Diebold Inc., a maker of automated teller machines, fell the most since July after saying it would hire a new chief executive officer and that 2012 earnings would miss its forecast.
Thomas Swidarski is stepping down immediately from his post and his board seat, the company said today in a statement. His departure after seven years was announced amid an “accelerated slowdown” in Diebold’s business with U.S. regional banks.
“Given the company’s ongoing performance and pace with which it is delivering tangible value, it is in our stakeholders’ best interests to make a change in leadership,” Chairman Henry D.G. Wallace said in the statement. “The company’s execution of its strategies has not been what we want or expect, and we have underperformed against the opportunities in the marketplace.”
Wallace, who replaced John Lauer earlier this week, will lead the company while directors seek a new CEO, Diebold said.
Diebold dropped 8.4 percent to $29.91 at the close in New York, the biggest slide since July 30. The North Canton, Ohio-based company’s stock has fallen 45 percent from a 2007 high of $54.25.
Earnings have faltered in the wake of the financial crisis as U.S. regional banks, the biggest customers for Diebold’s ATMs, stopped expanding, Gil Luria, a Los Angeles-based analyst at Wedbush Inc., said in a telephone interview.

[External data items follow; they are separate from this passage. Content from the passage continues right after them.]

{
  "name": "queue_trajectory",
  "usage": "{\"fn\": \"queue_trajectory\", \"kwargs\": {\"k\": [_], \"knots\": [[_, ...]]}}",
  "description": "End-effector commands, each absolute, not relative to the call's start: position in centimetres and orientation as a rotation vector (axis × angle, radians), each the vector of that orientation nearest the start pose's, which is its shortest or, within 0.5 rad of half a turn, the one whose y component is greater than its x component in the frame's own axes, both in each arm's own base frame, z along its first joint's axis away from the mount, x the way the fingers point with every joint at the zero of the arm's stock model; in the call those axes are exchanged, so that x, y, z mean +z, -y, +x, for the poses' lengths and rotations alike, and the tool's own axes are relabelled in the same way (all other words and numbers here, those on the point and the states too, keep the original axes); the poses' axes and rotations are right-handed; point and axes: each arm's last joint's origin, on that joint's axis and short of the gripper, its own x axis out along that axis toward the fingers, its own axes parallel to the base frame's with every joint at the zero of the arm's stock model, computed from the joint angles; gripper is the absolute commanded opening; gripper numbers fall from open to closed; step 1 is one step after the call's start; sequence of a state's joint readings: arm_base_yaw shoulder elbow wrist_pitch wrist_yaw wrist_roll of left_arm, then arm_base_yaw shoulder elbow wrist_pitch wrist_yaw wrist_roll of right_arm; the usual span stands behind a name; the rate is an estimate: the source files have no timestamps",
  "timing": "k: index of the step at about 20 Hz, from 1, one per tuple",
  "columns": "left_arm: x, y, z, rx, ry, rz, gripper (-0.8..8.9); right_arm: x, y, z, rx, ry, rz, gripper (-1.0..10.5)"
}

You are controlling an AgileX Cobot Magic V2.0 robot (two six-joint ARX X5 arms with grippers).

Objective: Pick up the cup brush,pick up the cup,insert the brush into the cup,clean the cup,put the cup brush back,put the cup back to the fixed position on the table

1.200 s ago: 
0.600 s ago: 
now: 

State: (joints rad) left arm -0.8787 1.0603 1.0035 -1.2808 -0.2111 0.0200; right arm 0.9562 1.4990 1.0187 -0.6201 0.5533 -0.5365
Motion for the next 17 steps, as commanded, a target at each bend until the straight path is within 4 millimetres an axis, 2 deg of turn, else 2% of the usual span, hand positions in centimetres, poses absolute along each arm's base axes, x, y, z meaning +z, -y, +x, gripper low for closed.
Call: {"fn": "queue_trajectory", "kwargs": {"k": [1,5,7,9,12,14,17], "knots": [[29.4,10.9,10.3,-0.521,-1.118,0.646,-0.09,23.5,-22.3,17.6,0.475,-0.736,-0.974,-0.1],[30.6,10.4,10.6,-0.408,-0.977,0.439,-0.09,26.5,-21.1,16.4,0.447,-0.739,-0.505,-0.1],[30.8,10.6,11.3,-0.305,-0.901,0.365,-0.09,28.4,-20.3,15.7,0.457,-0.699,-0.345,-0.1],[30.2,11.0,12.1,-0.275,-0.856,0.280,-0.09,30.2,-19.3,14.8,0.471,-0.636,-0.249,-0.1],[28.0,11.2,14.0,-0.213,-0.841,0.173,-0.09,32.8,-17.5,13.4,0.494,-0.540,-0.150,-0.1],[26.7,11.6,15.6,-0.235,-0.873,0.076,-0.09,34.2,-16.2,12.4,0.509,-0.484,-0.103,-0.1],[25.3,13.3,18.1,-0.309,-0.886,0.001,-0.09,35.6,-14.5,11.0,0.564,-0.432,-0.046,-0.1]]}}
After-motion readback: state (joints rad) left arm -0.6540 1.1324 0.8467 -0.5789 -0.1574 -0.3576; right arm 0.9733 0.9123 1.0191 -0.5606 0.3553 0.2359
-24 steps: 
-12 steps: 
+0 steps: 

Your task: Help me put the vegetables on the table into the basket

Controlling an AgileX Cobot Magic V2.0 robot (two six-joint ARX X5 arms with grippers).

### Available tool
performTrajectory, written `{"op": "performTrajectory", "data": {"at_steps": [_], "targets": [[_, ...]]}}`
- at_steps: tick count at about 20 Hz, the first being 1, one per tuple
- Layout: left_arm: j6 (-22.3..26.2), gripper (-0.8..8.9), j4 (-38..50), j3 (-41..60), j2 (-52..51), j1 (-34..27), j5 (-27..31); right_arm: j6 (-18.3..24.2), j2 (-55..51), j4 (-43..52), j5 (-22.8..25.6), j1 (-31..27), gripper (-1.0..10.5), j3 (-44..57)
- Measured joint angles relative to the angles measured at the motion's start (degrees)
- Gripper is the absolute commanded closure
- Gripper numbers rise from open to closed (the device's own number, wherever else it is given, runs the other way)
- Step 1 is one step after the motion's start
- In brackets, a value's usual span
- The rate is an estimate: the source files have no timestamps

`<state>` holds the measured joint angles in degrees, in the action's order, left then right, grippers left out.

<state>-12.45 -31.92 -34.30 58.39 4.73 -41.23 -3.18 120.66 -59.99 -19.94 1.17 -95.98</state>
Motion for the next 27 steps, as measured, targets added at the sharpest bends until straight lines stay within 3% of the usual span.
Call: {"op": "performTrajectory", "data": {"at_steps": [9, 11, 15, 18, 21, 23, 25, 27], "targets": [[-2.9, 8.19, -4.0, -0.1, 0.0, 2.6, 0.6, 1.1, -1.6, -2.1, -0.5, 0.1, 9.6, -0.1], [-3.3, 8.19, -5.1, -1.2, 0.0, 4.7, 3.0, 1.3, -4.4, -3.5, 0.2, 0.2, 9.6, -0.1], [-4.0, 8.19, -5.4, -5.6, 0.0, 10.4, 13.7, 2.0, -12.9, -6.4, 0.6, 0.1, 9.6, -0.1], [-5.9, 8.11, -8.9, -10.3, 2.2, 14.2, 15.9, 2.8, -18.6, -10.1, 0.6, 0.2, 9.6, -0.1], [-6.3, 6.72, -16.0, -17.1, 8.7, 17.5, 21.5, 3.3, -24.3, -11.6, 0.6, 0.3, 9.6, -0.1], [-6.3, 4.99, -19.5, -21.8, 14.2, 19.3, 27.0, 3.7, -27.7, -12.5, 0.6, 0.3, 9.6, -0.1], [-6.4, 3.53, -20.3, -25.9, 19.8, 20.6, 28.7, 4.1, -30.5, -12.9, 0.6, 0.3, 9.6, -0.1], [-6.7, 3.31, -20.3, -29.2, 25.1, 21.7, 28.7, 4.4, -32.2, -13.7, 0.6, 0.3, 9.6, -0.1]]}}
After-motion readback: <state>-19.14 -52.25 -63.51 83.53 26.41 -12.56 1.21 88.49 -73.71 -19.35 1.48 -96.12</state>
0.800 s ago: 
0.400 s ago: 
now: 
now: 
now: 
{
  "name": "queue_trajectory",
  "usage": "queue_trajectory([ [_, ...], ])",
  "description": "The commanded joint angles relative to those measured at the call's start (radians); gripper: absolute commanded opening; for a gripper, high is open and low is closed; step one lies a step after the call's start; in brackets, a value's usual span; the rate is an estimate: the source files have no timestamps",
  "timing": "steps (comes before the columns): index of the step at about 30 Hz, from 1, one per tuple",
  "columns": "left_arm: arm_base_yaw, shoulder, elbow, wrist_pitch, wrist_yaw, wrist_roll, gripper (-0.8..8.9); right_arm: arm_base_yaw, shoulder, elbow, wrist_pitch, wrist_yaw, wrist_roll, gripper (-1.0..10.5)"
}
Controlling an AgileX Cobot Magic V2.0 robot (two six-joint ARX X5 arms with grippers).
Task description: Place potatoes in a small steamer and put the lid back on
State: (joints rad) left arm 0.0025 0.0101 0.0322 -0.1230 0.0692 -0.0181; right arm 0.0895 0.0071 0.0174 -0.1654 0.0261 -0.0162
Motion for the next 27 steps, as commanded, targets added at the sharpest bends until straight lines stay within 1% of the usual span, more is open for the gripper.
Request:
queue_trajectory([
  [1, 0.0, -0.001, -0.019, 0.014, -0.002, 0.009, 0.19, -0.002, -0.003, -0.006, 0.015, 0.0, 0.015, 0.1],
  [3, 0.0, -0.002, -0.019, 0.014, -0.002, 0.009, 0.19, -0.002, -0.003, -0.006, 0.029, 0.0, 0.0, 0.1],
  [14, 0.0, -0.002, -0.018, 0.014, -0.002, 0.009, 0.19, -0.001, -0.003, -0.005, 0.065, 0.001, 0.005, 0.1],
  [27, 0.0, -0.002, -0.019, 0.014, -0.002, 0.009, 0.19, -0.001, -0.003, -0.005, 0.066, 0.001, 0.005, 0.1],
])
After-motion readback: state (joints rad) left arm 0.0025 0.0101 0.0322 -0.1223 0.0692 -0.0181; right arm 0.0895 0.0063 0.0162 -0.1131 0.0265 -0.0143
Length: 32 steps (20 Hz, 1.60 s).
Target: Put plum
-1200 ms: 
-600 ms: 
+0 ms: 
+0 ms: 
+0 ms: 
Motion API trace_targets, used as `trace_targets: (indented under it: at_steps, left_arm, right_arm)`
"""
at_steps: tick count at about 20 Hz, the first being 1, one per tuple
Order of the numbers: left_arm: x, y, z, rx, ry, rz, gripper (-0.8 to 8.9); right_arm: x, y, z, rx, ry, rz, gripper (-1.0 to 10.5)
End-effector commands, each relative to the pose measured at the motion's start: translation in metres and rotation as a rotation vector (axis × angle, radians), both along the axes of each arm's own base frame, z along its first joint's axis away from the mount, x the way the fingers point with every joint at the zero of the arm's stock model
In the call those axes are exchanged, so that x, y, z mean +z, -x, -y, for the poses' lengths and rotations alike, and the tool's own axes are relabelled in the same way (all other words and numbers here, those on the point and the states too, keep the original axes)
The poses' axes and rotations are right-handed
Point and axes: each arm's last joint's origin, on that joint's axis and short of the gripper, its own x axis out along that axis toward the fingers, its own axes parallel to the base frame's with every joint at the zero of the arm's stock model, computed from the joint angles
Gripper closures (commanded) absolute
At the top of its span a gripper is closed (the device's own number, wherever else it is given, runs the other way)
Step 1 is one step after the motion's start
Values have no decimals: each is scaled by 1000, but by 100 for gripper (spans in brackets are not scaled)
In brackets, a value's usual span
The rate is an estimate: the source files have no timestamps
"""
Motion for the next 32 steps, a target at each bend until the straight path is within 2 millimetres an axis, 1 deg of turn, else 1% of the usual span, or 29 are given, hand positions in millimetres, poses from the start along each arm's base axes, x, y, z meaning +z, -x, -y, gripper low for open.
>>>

Demand for the machines “really hasn’t recovered since the financial crisis,” Luria said. “Tom Swidarski did as good of a job as he could in these circumstances, but the reality is that Diebold over the last six years has had a really hard time growing earnings and I think the board of directors decided that it was time to say that the current direction didn’t work.”
Diebold’s assessment that adjusted 2012 earnings would be $2.07 a share, lower than its October forecast of $2.25 to $2.30 a share, occurred on the heels of interest by one of its largest shareholders in proposing a director.
Gamco Investors Inc., Diebold’s second-biggest holder with a 7.79 percent stake as of Jan. 10, said it would nominate Robert Prather, president of Gray Television Inc. and one of the Rye, New York-based asset management firm’s own directors, to serve on Diebold’s board.
The Jan. 10 letter is “probably the visible part of shareholder pressure,” Luria said. “The company has made very little progress in the last six years.”
Fourth-quarter earnings of 45 cents a share, excluding non-routine expenses, restructuring charges and other items, missed the average estimate of 65 cents from analysts.
In addition to the decline in its U.S. regional bank business, profit was also undercut by costs tied to Hurricane Sandy and delays in its Brazilian operations, Diebold said. The ATM maker projected 2013 earnings would be unchanged to moderately lower.